Larry is a Harlingen native and his Dad started him fishing with shrimp under a cork. While effective, both at catching fish and getting new fishermen addicted to the sport, Larry was moved to throwing lures as soon as he could escape from under his Father’s eyes. Top water was the weapon of choice and we all know the anticipation, adrenaline and loss of breath it can inflict on an angler. Larry felt like there was something more, another level out there that needed to be identified before it could be attained.

And one day a pal showed up with a fistful of fly rods, a big smile and absolutely zero idea about how to cast a fly. They spent hours whip cracking behind their heads and flinching at lines slicing by their ears until a VHS tape, yes I said “tape”, surfaced that featured some guy named Lefty Kreh and beginner level fly casting instructions.

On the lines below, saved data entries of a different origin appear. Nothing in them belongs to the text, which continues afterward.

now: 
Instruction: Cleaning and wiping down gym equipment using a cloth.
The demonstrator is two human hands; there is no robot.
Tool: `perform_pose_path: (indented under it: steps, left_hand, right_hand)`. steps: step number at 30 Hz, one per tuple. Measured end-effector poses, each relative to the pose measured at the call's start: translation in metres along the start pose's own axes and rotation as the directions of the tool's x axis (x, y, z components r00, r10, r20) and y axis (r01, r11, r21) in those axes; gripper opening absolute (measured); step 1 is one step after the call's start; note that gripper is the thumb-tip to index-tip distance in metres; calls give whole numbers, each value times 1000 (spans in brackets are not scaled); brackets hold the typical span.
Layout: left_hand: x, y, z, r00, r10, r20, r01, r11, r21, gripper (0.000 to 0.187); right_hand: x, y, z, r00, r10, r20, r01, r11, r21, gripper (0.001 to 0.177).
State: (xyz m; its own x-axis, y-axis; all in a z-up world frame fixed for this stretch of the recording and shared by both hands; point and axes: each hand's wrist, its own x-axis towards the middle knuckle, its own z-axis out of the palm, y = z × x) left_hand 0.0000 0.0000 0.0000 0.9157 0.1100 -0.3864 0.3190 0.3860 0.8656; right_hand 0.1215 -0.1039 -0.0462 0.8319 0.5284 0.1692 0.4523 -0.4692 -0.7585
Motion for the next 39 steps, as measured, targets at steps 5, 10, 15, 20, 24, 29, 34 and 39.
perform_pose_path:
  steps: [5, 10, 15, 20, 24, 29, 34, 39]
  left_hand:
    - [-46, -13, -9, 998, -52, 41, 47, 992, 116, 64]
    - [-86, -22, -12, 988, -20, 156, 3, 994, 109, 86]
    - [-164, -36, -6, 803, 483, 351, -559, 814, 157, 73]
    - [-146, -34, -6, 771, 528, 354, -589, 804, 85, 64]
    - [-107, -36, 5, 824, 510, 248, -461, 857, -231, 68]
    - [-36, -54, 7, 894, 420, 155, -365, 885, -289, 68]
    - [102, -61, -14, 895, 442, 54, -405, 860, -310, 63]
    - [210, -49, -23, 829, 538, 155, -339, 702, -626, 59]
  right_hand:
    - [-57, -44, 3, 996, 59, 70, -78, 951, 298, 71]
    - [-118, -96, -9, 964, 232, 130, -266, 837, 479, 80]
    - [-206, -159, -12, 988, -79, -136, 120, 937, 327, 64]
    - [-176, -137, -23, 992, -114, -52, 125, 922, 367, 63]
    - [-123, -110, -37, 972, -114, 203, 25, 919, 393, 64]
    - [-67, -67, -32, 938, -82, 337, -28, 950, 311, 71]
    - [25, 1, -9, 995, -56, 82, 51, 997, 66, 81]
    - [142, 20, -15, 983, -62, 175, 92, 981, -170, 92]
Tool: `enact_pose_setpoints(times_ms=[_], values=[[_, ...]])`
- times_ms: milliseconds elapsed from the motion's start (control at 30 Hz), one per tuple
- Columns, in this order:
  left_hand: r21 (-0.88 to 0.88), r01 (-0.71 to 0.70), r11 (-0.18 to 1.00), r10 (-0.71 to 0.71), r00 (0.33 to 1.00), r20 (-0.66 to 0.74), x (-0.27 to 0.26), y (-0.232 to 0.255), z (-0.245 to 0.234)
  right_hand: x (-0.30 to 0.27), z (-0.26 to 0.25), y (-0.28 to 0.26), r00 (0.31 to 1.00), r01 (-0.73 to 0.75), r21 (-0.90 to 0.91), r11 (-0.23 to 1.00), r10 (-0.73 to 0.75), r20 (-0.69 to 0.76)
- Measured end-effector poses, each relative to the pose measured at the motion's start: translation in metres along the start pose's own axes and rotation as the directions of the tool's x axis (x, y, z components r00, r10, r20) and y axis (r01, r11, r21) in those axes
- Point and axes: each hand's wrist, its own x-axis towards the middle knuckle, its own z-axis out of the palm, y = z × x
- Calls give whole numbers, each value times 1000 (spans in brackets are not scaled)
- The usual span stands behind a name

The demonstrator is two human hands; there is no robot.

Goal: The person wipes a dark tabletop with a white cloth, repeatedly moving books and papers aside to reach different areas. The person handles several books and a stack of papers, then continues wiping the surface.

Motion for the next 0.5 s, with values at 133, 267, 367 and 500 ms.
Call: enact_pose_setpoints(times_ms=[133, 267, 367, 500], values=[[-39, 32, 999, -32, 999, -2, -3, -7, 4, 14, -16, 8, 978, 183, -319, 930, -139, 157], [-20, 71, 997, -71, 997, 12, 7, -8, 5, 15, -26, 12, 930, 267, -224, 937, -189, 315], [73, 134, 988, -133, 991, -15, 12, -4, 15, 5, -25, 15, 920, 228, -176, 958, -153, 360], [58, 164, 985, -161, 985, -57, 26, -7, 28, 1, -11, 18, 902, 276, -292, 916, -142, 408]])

The tape spread through the eager young community like wildfire. A dozen novice fly fishermen would pile into a buddy’s house and huddle around the TV and watch the tape together. Over and over, memorizing the moves and running outside to try to replicate them. And that’s how they learned. That and thirty years of on the water experience.
Somewhere during those thirty years they learned the most profound concept in fishing and when they did, it changed everything.

That concept was: fish when the fish are feeding.
Simple and effective, just like the perfect fly. It seems obvious to most, but most don’t really get that. Those that do usually have big smiles and big fish in their catch photos.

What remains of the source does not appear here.